## WHAT THE TASK ASKS
Write out each line of the entries below that holds the word "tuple".

## GIVEN INFORMATION

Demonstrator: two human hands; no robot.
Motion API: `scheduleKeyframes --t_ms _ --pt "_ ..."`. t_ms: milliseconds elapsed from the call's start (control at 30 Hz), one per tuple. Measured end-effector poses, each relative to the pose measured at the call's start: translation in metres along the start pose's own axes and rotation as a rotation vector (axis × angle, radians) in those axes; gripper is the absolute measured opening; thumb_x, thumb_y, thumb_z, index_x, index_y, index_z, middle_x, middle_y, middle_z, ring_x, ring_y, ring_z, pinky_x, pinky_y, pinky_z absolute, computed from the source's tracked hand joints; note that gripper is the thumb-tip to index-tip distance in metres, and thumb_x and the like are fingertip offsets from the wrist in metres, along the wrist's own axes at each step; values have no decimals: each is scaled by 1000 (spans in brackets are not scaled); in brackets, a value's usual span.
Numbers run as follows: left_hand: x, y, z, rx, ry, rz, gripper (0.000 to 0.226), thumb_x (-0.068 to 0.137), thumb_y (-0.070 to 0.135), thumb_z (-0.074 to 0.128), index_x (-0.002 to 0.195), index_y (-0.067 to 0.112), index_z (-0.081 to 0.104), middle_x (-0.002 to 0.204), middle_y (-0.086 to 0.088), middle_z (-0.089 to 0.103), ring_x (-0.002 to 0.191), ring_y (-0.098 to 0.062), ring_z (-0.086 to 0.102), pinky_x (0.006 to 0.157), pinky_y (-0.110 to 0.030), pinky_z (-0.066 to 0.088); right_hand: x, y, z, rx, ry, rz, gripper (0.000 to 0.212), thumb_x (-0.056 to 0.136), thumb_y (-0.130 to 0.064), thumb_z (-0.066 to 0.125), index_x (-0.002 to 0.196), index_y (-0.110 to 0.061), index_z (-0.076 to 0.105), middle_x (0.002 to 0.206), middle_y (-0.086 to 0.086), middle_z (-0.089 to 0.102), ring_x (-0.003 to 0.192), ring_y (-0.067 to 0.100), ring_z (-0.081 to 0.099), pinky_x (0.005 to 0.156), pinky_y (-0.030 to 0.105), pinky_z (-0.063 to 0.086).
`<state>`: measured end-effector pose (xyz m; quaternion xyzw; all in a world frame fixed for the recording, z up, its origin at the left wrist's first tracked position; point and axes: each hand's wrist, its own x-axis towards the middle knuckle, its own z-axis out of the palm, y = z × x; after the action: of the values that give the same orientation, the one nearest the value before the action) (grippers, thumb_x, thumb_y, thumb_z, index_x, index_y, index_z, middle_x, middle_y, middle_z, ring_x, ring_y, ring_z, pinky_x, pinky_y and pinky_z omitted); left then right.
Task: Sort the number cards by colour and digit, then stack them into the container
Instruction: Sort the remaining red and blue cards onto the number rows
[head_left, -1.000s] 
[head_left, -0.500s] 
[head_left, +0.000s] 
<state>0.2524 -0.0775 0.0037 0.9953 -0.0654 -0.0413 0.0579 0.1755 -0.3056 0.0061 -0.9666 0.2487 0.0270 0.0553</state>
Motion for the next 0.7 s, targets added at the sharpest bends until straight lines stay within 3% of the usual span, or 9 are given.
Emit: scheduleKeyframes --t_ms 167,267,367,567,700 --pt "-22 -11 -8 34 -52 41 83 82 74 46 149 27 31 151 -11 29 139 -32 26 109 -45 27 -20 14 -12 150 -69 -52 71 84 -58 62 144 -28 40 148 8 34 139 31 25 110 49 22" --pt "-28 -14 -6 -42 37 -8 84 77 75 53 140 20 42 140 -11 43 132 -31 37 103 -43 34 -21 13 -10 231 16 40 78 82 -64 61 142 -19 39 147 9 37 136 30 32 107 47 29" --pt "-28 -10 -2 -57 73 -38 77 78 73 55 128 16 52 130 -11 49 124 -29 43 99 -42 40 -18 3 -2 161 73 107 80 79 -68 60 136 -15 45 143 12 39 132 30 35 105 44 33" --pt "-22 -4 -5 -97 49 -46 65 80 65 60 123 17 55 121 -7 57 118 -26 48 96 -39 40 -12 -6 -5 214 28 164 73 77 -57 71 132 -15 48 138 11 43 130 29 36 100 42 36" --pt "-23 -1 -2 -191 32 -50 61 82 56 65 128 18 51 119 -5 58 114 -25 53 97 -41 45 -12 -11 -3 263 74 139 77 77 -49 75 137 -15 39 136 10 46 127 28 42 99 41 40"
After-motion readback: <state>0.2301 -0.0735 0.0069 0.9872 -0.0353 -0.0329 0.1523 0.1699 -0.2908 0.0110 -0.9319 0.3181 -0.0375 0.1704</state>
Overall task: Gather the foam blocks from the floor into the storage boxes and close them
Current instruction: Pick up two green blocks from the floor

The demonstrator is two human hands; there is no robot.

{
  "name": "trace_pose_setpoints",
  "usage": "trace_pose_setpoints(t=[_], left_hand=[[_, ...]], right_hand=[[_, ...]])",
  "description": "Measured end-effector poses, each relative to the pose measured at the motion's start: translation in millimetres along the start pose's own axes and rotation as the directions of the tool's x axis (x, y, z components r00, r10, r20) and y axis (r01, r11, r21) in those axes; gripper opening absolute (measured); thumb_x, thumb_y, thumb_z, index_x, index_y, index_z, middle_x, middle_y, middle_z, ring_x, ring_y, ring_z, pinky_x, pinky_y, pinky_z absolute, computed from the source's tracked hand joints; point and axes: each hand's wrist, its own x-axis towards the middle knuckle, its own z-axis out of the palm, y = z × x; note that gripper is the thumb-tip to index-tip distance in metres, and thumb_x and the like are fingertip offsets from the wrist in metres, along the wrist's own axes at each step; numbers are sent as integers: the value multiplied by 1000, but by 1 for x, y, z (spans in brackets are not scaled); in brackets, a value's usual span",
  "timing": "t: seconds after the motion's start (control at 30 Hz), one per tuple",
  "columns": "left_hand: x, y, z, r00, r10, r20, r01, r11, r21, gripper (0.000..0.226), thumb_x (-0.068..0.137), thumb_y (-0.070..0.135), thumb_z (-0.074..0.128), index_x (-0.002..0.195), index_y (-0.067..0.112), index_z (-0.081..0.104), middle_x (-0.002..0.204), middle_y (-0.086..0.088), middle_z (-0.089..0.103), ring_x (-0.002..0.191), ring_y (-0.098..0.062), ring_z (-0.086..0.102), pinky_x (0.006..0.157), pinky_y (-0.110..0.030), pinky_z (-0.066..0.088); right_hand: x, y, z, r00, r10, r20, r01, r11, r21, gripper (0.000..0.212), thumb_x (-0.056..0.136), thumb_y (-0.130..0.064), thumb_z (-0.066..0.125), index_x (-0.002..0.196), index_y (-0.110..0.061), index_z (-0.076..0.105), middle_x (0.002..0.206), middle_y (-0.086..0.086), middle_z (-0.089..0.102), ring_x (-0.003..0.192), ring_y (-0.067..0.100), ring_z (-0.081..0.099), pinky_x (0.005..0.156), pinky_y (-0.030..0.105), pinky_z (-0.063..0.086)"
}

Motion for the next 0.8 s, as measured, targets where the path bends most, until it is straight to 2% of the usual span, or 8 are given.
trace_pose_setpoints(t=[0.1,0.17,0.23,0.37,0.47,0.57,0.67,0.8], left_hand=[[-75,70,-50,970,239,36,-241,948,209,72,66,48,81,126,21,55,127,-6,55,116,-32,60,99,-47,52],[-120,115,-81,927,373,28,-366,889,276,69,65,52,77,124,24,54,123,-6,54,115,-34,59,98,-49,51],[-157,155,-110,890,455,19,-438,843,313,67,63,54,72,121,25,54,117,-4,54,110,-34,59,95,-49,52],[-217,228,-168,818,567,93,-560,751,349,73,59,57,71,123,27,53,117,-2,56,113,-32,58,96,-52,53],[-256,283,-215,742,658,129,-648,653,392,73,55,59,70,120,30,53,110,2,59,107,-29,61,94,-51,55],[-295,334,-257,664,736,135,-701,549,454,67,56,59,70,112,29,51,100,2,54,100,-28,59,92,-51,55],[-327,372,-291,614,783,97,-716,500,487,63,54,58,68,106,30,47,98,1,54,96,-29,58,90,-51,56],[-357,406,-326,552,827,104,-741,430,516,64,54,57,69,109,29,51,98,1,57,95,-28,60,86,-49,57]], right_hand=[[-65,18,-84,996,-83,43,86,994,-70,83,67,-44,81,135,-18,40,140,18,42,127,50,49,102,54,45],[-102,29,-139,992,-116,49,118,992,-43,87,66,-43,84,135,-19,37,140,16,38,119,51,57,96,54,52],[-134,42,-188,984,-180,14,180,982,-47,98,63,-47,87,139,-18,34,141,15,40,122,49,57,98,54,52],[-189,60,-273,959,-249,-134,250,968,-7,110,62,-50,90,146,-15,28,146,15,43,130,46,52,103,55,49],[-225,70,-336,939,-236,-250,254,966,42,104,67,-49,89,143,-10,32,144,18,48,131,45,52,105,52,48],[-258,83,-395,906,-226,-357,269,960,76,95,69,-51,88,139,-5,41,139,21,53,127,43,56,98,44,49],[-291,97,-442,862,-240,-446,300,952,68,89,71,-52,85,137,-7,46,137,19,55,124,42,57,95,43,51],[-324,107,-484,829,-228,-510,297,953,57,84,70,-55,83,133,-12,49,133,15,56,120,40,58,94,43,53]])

## OUTPUT BELOW
Motion API: `scheduleKeyframes --t_ms _ --pt "_ ..."`. t_ms: milliseconds elapsed from the call's start (control at 30 Hz), one per tuple. Measured end-effector poses, each relative to the pose measured at the call's start: translation in metres along the start pose's own axes and rotation as a rotation vector (axis × angle, radians) in those axes; gripper is the absolute measured opening; thumb_x, thumb_y, thumb_z, index_x, index_y, index_z, middle_x, middle_y, middle_z, ring_x, ring_y, ring_z, pinky_x, pinky_y, pinky_z absolute, computed from the source's tracked hand joints; note that gripper is the thumb-tip to index-tip distance in metres, and thumb_x and the like are fingertip offsets from the wrist in metres, along the wrist's own axes at each step; values have no decimals: each is scaled by 1000 (spans in brackets are not scaled); in brackets, a value's usual span.
  "timing": "t: seconds after the motion's start (control at 30 Hz), one per tuple",

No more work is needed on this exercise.